Records from a data source
■ ■ ■

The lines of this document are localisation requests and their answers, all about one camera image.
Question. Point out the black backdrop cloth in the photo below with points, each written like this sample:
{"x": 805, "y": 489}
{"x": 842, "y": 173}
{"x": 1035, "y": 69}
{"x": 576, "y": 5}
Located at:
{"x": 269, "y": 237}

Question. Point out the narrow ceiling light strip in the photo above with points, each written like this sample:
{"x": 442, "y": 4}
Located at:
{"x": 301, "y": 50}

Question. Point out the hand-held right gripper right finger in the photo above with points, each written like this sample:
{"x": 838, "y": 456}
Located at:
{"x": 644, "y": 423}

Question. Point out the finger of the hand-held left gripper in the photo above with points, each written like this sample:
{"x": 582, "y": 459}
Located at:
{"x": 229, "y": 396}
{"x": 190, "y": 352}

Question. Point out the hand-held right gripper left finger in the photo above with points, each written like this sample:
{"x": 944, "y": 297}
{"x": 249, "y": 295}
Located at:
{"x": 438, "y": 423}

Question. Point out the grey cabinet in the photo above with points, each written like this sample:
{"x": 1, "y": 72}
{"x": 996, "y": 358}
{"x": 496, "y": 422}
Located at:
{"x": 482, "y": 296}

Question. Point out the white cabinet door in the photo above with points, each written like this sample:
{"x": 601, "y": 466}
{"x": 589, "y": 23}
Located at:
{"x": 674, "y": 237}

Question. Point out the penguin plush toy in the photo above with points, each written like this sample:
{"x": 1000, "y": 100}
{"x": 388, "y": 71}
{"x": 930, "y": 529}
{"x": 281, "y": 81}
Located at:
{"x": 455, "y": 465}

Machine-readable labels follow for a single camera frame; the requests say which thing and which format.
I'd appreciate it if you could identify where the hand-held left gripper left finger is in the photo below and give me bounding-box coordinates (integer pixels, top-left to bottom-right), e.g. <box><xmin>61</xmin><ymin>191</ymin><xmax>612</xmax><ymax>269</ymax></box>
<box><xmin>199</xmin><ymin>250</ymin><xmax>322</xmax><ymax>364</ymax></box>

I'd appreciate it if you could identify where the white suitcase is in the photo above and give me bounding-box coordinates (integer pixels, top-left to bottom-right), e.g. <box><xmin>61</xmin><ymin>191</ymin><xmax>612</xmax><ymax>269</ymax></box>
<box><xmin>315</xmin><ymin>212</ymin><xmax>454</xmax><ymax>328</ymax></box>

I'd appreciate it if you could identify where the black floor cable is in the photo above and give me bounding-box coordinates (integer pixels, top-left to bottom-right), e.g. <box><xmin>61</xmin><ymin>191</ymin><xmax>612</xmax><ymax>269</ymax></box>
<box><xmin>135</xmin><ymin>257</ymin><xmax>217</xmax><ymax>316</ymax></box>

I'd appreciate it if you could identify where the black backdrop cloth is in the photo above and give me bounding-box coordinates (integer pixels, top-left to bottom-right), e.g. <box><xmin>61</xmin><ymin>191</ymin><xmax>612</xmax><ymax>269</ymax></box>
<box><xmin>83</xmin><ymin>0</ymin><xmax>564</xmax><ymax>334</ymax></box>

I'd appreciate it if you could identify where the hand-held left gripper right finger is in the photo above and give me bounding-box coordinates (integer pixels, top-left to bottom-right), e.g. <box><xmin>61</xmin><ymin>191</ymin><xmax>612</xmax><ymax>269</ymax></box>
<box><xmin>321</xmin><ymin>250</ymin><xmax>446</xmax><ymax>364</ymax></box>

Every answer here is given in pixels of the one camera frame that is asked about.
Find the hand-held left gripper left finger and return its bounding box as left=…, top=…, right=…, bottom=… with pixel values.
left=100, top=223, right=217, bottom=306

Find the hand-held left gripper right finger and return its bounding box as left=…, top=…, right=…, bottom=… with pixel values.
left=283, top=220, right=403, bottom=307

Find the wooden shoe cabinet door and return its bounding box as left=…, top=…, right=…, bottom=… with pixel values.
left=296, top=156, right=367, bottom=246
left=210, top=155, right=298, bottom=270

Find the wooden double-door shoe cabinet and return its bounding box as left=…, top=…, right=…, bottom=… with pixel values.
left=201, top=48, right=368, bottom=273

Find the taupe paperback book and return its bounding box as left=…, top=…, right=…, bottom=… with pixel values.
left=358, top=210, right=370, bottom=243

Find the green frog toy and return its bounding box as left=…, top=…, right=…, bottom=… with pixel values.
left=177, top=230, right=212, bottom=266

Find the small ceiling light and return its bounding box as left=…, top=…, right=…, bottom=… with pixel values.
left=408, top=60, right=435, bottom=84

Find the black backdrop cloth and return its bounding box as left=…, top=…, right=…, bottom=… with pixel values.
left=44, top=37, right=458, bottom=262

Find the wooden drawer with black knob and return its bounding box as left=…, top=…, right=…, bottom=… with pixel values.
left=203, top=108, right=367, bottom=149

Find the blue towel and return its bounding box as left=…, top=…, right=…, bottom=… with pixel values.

■ ■ ■

Task objective. Across the records above, how many lines contain the word "about"? Give the number by itself.

Answer area. 2